Негативная трагическая истина в поэтическом выражении

Понятие fait accompli как победа конечного возмущает эстетическое, метафизическое и этическое сознание Бродского. Конечному как остановившемуся противопоставлены абсолютные истины, которые остаются непререкаемыми в ситуации безысходного трагизма. К ним относится императив нравственной стойкости, который представляет собой единственную личную альтернативу знанию, что «человек -- природный носитель зла» [9, c. 211]. Только в «союзе» этих убеждений формируется опора существования--отчаяние, ставшее импульсом творчества. Искусство и предопределяет духовный выбор, и является его следствием -- ответом на обречённость. Такова, например, роль ленинградской архитектуры в формировании экзистенциальной установки: «Удивительное чувство пропорции, классические фасады дышат покоем. И всё это влияет на тебя, заставляет тебя стремиться к порядку в жизни, хотя ты и сознаёшь, что обречён. Такое благородное отношение к хаосу, выливающееся либо в стоицизм, либо в снобизм. И то и другое, конечно, формы отчаяния» (Смеётся.)». Отчаяние философское становится единственной опорой отчуждённого сознания, исповедующего пантрагизм как эпическое состояние мира. Эпическое миропонимание Бродского не опирается на чувство неистощимой жизненной силы, вечной природы, закона преемственности бытия, он относил себя к «категории людей, которая считает уязвимость главной чертой живой материи» [8, XI]. Точно так же он не мог опереться на религиозное чувство, неоднократно замечая, что «ни в чём сильно не убеждён» . В лирике он более бескомпромиссен: «Все формы жизни есть приспособленье. //И в том числе взгляд в потолок // и жажда слиться с Богом, как с пейзажем, // в котором нас разыскивает, скажем, // один стрелок» («Разговор с небожителем», 1970). Но если правды нет и выше, тем более не найти её на земле: «В двадцатом веке идея народа как носителя некой правды попросту инфантильна». Общепринятые абсолюты оказываются недействительными.

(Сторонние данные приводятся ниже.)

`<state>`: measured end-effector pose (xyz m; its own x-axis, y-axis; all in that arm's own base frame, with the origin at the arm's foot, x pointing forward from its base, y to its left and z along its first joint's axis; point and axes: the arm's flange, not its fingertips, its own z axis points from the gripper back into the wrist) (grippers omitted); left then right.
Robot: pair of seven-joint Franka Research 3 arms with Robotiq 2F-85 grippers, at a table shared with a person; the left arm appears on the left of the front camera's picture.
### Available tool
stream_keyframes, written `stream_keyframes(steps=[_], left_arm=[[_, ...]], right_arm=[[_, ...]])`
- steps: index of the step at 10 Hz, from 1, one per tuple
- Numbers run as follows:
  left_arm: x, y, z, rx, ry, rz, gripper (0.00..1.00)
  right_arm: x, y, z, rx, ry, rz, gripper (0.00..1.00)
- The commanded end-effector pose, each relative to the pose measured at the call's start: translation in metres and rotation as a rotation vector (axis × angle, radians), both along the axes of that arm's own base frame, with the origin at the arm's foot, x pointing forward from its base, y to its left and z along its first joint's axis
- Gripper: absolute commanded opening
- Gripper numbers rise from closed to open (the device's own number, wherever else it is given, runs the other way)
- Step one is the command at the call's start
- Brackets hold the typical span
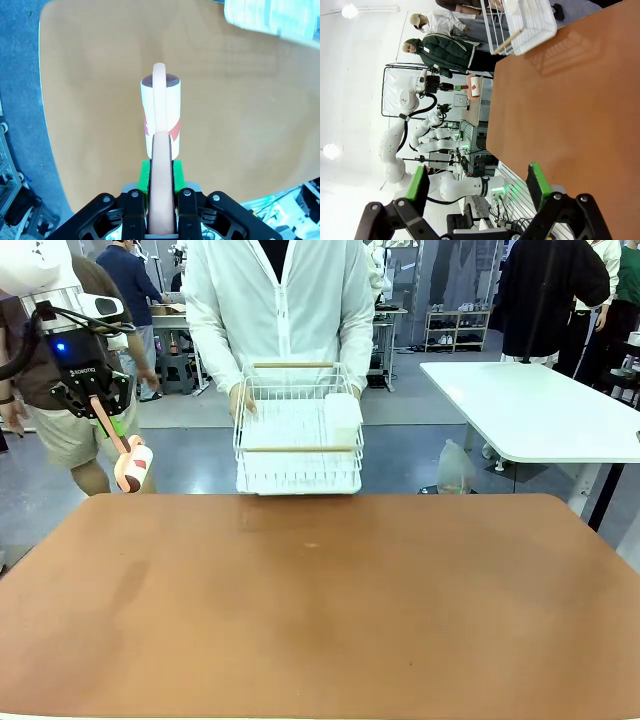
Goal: Clean the table.
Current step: Place the Lint Roller down when the Dish drying rack is positioned in the middle of the table.
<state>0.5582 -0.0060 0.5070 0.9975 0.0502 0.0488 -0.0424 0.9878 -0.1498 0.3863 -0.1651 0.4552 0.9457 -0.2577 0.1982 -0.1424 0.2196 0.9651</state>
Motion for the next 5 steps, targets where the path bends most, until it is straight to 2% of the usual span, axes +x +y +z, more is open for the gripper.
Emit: stream_keyframes(steps=[1, 5], left_arm=[[-0.0003, 0.0025, 0.0051, 0.007, 0.003, -0.004, 0.21], [-0.0003, 0.0025, 0.0051, 0.007, 0.003, -0.004, 0.21]], right_arm=[[0.0002, 0.001, 0.0048, 0.014, -0.006, -0.001, 1.0], [0.0002, 0.001, 0.0048, 0.014, -0.006, -0.001, 1.0]])
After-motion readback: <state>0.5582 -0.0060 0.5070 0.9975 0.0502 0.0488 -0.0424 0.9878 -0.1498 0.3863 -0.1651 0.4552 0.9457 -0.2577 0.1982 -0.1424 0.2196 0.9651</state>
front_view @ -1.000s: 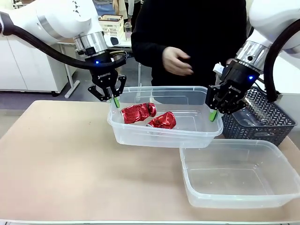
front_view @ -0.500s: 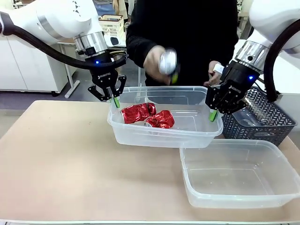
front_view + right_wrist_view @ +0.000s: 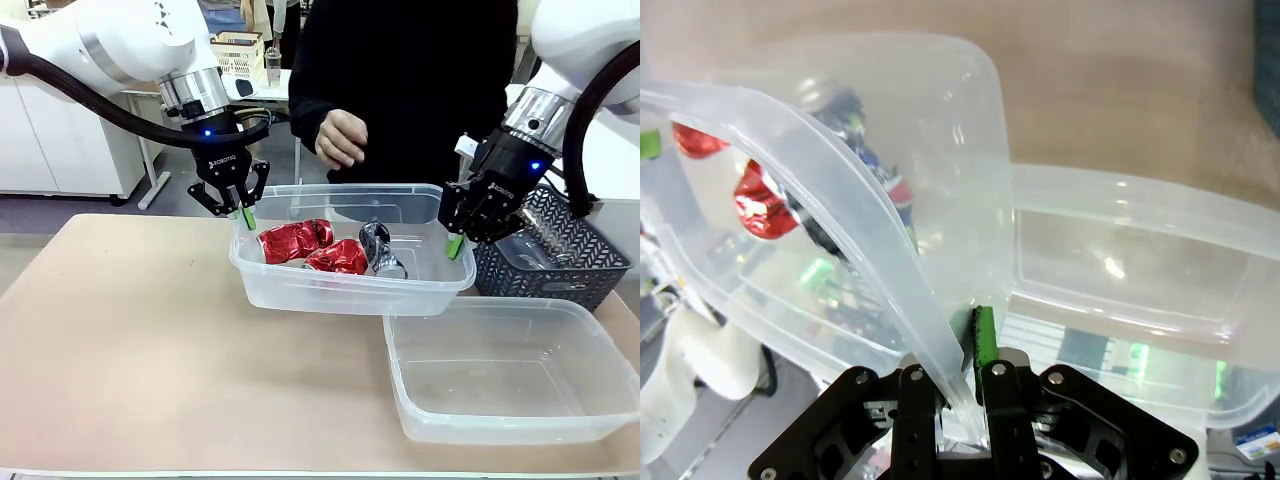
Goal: Sort the waste into each basket.
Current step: Offer the picked Organizing box to the human.
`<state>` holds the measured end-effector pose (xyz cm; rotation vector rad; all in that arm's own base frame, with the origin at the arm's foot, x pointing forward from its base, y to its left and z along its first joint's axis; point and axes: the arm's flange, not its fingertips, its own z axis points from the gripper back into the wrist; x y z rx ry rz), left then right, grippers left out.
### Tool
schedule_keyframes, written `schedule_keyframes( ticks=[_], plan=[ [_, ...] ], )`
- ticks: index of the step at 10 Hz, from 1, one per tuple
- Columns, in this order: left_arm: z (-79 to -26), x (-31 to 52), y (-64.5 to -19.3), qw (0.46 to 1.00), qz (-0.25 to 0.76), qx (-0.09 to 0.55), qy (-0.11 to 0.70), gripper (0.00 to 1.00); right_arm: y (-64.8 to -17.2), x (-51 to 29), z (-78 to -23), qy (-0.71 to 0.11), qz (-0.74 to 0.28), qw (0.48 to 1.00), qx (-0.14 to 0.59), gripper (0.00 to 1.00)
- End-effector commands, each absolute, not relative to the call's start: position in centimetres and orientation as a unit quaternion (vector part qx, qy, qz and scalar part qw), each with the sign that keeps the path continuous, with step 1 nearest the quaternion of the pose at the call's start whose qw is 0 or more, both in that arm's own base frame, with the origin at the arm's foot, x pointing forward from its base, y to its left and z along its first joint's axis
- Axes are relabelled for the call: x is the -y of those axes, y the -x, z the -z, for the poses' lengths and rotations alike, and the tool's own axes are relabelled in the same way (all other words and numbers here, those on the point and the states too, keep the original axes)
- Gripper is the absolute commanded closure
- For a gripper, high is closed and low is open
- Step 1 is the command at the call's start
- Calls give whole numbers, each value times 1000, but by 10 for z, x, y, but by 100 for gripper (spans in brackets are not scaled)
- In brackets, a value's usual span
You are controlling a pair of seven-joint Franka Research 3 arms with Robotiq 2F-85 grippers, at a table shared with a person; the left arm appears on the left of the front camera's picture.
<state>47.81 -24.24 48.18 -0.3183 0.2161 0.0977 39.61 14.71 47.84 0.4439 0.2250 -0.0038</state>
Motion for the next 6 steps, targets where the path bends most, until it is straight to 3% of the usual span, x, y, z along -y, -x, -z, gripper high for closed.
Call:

Столь же безыллюзорна его концепция духовной перспективы, она трезво отрицает идею абсолютной свободы: «Свобода не есть самостоятельное, автономное понятие, это понятие детерминированное. В физике оно детерминировано статикой, в политике -- рабством; что же касается мира трансцендентального -- о какой свободе можно говорить, если предполагается Страшный Суд? То есть свобода -- это всегда реакция на что-то. Это скорее преодоление ограничений, освобожденность». Знаменателен этот подчёркнутый мотив движения, устремления, в котором и сосредоточена основная ценность свободы -- не результат, но реализуемый импульс. Философское отчаяние не отменяет ни гуманистических убеждений, ни максимализма нравственных обязательств, ни тем более мужества: «Свобода -- // это когда забываешь отчество у тирана, // <...> и, хотя твой мозг перекручен, как рог барана, // ничего не каплет из голубого глаза» («Я не то что схожу с ума, но устал за лето. », 1976). Невозможность изменить этот мир не отменяет ответственность за него, но это ответственность и отзывчивость человека, а не художника, отказывающегося от героического сопротивления бессмыслице. Политические, нравственные убеждения не отменяют скепсиса и даже иронии по отношению к скорбным темам -- как защитной реакции на избыток мучительного знания: «Век был, в конце концов, // неплох. Разве что мертвецов // в избытке, -- но и жильцов, // включая автора этих строк, // тоже хоть отбавляй.» («Біп-бе-зіес1е», 1989). Отчуждение делает иронию элементом эпического сознания, поскольку она соприродна тому эпическому началу, к которому и обращено сознание поэта. Это не жизнь, но Время, всеобъемлющее и всесокрушающее; не замечая трагическое и комическое в человеческих играх, оно втягивает всё в собственную игру и не несёт никакой ответственности.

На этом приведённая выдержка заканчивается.